- _PROMPT_:
All of the lines below should be copied word for word.

- _INPUT DATA_:
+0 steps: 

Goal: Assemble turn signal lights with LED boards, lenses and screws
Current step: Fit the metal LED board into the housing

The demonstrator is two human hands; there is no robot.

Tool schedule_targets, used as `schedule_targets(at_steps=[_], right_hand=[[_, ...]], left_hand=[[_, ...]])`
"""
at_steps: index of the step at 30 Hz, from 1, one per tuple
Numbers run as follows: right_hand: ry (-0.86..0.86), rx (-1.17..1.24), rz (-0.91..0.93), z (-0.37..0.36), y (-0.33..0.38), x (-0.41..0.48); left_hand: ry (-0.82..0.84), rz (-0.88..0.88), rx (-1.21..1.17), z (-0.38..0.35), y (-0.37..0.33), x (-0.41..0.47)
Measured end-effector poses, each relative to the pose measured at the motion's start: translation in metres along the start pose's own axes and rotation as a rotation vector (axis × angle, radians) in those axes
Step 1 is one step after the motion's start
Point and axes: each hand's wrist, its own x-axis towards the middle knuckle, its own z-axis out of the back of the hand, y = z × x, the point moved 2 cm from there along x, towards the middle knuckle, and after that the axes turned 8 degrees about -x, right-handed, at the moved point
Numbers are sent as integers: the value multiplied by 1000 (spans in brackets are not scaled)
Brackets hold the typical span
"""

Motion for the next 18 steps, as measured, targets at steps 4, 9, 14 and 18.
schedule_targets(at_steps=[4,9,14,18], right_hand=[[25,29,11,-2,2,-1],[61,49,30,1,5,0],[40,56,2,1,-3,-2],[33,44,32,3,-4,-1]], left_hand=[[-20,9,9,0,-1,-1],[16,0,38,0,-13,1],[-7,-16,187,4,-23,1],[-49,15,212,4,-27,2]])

- _REPLY_:
+0 steps: 

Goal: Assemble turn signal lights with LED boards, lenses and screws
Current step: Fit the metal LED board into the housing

The demonstrator is two human hands; there is no robot.

Tool schedule_targets, used as `schedule_targets(at_steps=[_], right_hand=[[_, ...]], left_hand=[[_, ...]])`
"""
at_steps: index of the step at 30 Hz, from 1, one per tuple
Numbers run as follows: right_hand: ry (-0.86..0.86), rx (-1.17..1.24), rz (-0.91..0.93), z (-0.37..0.36), y (-0.33..0.38), x (-0.41..0.48); left_hand: ry (-0.82..0.84), rz (-0.88..0.88), rx (-1.21..1.17), z (-0.38..0.35), y (-0.37..0.33), x (-0.41..0.47)
Measured end-effector poses, each relative to the pose measured at the motion's start: translation in metres along the start pose's own axes and rotation as a rotation vector (axis × angle, radians) in those axes
Step 1 is one step after the motion's start
Point and axes: each hand's wrist, its own x-axis towards the middle knuckle, its own z-axis out of the back of the hand, y = z × x, the point moved 2 cm from there along x, towards the middle knuckle, and after that the axes turned 8 degrees about -x, right-handed, at the moved point
Numbers are sent as integers: the value multiplied by 1000 (spans in brackets are not scaled)
Brackets hold the typical span
"""

Motion for the next 18 steps, as measured, targets at steps 4, 9, 14 and 18.
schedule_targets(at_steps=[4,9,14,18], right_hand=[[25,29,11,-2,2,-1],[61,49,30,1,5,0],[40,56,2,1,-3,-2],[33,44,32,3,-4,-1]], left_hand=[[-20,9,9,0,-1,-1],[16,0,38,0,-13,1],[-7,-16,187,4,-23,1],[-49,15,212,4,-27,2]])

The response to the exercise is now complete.